*Task prompt:*
Lines with the word "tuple" in them must be copied from the records below.

*** Records supplied Section Begins ***

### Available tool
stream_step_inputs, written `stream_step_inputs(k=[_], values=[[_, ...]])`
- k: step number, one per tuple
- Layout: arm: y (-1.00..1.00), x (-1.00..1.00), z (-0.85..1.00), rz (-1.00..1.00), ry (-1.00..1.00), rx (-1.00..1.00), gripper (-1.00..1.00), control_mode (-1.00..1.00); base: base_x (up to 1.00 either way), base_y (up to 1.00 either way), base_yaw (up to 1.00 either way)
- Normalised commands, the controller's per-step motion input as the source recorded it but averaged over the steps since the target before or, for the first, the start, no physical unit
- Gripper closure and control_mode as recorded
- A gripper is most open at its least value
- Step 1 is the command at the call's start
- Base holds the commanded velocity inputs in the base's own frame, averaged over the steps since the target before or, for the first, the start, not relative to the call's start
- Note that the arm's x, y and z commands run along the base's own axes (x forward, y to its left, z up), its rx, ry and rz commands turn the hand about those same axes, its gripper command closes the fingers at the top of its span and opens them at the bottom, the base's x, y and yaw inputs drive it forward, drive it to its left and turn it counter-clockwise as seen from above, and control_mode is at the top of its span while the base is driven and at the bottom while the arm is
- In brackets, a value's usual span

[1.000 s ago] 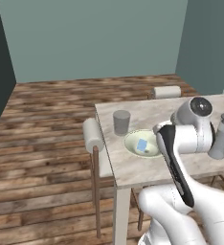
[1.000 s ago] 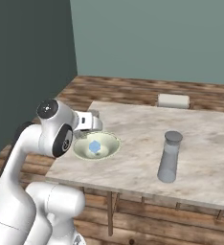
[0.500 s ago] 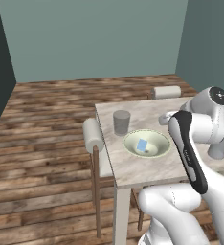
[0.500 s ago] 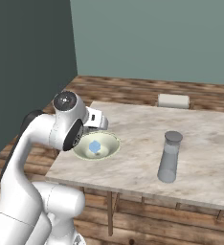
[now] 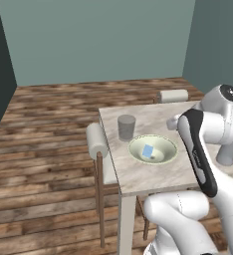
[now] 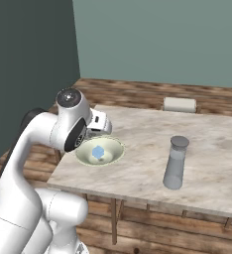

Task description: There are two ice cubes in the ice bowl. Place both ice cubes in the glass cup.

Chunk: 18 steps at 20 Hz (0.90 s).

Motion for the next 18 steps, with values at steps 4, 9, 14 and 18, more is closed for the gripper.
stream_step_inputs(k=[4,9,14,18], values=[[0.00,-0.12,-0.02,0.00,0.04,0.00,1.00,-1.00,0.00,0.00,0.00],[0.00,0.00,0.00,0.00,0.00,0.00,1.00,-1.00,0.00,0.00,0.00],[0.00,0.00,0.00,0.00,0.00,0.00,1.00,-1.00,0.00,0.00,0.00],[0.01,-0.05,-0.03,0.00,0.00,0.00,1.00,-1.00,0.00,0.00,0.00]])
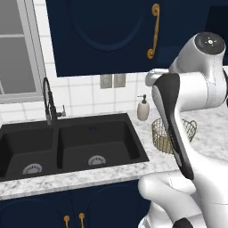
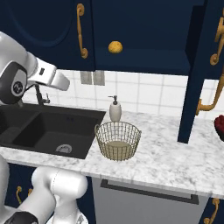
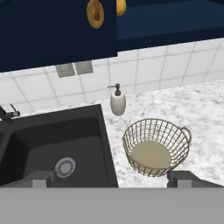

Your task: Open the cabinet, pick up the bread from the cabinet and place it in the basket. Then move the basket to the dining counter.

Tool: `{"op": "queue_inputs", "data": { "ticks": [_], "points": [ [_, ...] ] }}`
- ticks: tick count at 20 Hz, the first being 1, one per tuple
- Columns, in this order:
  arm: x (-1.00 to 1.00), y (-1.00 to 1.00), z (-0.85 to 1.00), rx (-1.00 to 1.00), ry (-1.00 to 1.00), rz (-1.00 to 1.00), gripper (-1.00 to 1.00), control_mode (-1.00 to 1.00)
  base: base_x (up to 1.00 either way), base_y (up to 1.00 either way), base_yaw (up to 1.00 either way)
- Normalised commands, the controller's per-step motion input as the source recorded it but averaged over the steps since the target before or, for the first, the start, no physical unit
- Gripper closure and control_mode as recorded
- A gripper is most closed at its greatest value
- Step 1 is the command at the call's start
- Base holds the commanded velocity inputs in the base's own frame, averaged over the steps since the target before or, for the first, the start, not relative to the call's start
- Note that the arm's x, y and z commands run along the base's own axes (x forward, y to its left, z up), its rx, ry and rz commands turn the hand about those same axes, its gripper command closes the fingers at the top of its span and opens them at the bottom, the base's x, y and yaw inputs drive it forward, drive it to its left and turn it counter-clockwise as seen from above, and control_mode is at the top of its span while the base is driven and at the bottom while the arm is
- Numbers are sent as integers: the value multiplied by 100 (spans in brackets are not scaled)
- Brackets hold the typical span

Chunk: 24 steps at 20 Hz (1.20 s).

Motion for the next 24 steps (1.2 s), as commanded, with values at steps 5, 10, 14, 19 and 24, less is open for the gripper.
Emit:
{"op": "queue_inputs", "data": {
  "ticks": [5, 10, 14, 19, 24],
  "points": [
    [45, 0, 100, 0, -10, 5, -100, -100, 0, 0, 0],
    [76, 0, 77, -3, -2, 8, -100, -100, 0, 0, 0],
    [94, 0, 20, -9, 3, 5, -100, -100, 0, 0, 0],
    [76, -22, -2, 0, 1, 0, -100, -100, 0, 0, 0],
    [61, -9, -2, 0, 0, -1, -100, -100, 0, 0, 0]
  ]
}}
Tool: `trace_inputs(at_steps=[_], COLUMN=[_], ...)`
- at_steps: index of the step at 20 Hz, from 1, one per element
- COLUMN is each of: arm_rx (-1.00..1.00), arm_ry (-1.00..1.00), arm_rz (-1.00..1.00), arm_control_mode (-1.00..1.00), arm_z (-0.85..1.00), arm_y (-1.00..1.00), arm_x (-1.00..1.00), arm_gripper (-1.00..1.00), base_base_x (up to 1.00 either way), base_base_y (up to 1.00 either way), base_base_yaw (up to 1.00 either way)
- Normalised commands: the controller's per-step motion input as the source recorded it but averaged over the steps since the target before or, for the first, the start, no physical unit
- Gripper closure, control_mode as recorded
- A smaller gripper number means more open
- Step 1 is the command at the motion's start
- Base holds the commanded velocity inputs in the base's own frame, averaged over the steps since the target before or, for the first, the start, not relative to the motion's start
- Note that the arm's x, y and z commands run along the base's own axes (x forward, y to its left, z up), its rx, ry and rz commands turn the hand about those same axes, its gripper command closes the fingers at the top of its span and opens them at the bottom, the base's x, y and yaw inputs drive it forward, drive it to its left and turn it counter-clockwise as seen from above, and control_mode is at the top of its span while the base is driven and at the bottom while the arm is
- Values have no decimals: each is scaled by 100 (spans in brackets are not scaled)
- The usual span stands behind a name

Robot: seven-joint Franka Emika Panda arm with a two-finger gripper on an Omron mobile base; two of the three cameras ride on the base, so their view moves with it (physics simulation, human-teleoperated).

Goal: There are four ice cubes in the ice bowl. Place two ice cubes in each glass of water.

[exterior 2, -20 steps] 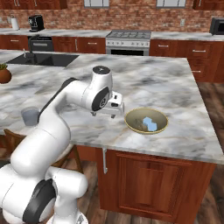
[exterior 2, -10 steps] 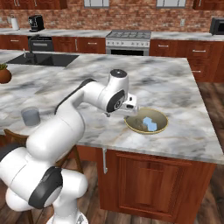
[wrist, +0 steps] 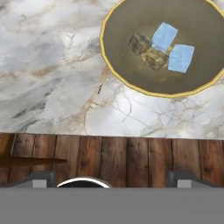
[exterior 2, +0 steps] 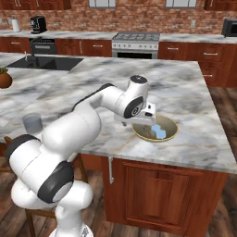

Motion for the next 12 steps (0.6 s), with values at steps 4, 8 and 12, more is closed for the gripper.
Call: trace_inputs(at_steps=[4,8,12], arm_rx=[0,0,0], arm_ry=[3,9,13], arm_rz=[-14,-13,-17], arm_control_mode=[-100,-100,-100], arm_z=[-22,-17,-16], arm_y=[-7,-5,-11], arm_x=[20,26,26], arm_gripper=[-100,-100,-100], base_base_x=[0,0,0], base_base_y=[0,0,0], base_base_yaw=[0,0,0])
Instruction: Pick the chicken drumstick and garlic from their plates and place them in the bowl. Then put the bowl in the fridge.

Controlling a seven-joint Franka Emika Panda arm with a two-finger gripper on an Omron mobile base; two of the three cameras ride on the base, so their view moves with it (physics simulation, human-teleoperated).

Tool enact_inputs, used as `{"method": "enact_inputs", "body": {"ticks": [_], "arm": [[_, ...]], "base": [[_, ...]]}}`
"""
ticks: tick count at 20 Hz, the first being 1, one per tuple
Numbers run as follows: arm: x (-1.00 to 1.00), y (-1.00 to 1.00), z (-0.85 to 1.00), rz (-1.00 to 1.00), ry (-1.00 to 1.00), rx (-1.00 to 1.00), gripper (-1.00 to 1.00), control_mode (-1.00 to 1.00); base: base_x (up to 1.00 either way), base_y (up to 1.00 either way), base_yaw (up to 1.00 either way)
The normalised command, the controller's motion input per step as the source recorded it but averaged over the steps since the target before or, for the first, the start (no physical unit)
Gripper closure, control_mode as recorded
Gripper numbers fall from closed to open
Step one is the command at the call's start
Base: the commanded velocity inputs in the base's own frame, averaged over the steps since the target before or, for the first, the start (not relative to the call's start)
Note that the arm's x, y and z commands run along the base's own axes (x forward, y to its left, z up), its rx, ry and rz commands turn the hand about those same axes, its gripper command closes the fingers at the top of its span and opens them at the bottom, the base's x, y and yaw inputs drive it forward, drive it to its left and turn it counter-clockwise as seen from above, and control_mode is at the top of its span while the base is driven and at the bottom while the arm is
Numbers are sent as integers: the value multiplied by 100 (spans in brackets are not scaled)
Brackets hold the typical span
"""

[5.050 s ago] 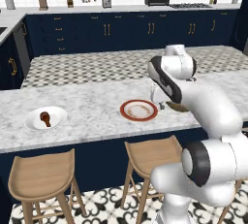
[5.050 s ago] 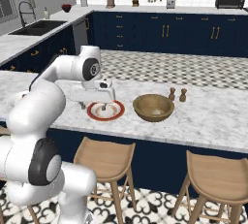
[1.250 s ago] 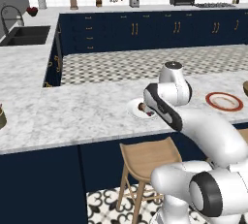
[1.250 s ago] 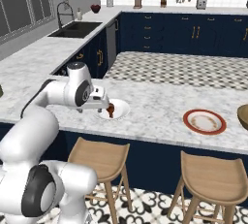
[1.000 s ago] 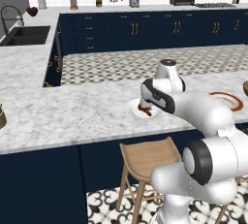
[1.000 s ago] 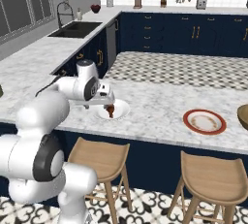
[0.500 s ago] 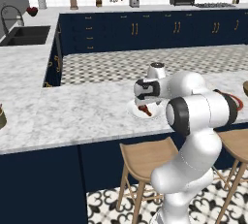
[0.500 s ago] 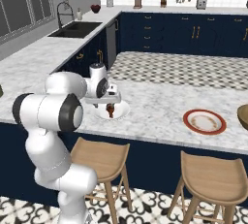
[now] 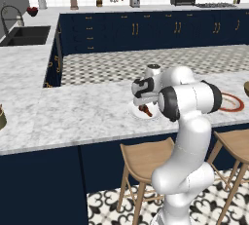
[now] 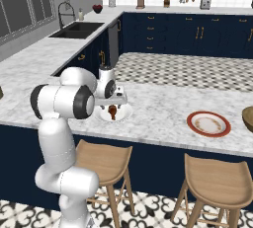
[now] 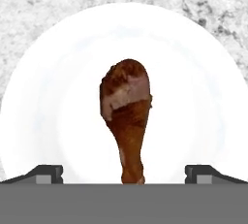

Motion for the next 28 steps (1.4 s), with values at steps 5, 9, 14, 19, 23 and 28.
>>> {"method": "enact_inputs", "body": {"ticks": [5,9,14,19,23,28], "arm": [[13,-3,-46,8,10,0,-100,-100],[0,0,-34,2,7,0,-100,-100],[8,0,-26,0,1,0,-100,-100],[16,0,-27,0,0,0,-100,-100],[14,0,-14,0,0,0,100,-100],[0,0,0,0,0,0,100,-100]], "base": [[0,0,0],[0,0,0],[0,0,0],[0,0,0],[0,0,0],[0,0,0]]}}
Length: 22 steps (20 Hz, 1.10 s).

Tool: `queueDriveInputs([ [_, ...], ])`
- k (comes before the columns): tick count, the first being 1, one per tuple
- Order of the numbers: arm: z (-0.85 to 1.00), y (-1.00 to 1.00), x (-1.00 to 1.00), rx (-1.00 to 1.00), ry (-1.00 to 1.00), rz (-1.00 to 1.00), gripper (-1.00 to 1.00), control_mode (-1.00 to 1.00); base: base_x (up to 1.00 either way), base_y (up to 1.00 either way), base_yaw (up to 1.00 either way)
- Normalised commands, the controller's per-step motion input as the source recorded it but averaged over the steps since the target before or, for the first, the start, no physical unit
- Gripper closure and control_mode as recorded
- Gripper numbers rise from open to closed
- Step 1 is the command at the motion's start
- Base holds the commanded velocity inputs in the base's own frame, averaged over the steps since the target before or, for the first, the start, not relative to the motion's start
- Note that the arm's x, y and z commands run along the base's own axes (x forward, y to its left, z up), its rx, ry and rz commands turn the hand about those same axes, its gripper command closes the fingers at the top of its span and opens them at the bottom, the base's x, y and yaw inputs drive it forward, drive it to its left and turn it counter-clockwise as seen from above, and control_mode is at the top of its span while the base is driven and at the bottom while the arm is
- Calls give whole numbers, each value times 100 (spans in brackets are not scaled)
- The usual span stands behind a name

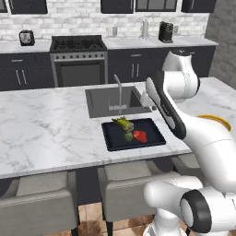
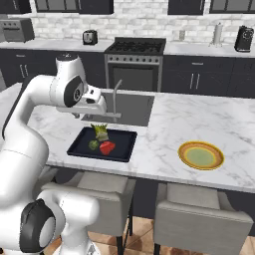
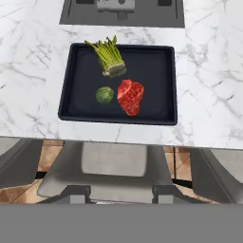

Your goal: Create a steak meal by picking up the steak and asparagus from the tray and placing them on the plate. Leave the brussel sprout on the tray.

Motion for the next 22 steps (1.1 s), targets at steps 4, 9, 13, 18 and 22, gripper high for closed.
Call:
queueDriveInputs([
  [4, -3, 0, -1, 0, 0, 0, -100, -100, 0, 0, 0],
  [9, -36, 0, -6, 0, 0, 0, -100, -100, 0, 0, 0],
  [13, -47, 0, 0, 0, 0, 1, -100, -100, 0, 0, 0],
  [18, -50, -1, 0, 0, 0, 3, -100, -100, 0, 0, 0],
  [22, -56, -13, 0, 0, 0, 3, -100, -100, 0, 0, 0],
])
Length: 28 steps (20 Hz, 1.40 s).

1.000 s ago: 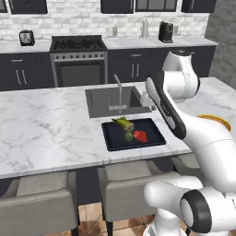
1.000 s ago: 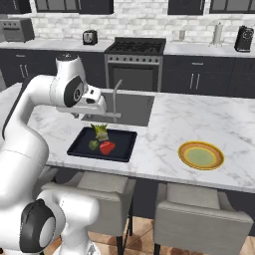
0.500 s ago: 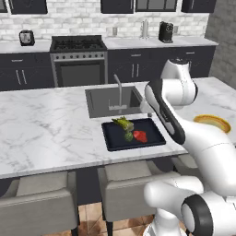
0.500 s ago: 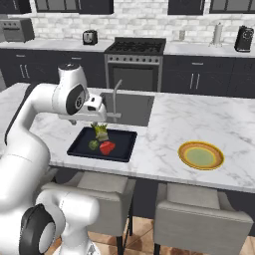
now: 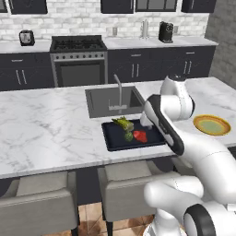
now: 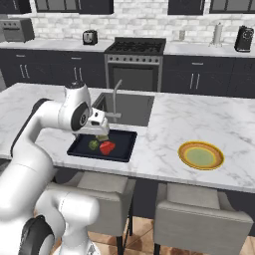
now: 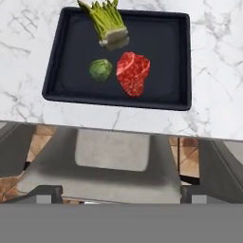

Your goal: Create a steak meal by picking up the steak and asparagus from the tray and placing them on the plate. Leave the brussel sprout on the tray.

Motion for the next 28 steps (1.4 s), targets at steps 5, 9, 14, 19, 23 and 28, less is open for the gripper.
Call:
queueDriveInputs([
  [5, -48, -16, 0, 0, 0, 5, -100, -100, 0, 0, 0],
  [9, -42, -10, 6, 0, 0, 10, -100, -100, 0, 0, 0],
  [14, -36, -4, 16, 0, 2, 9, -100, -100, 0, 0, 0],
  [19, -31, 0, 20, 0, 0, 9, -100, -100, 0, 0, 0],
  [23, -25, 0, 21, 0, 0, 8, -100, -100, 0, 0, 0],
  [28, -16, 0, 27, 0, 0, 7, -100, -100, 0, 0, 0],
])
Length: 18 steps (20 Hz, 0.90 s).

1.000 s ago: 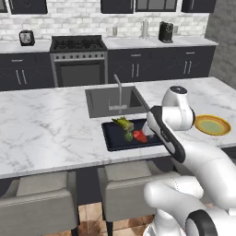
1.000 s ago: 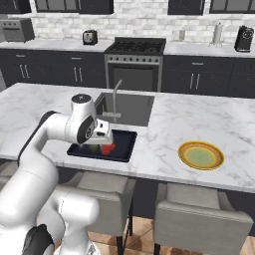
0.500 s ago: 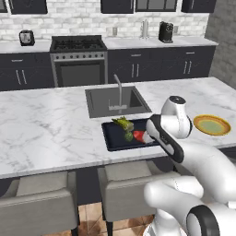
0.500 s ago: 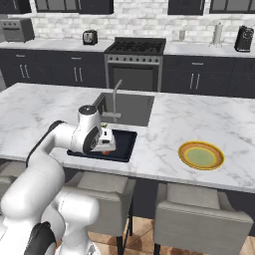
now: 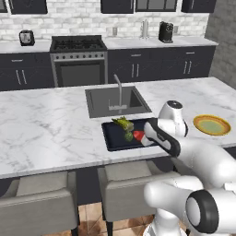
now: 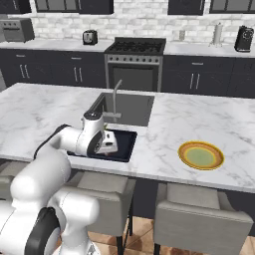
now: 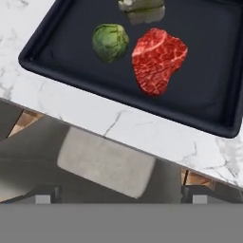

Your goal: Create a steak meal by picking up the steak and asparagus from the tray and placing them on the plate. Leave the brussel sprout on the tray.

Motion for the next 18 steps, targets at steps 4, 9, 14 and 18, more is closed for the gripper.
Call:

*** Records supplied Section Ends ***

*Written answer:*
- k: step number, one per tuple
- ticks: tick count at 20 Hz, the first being 1, one per tuple
ticks: tick count at 20 Hz, the first being 1, one per tuple
- k (comes before the columns): tick count, the first being 1, one per tuple

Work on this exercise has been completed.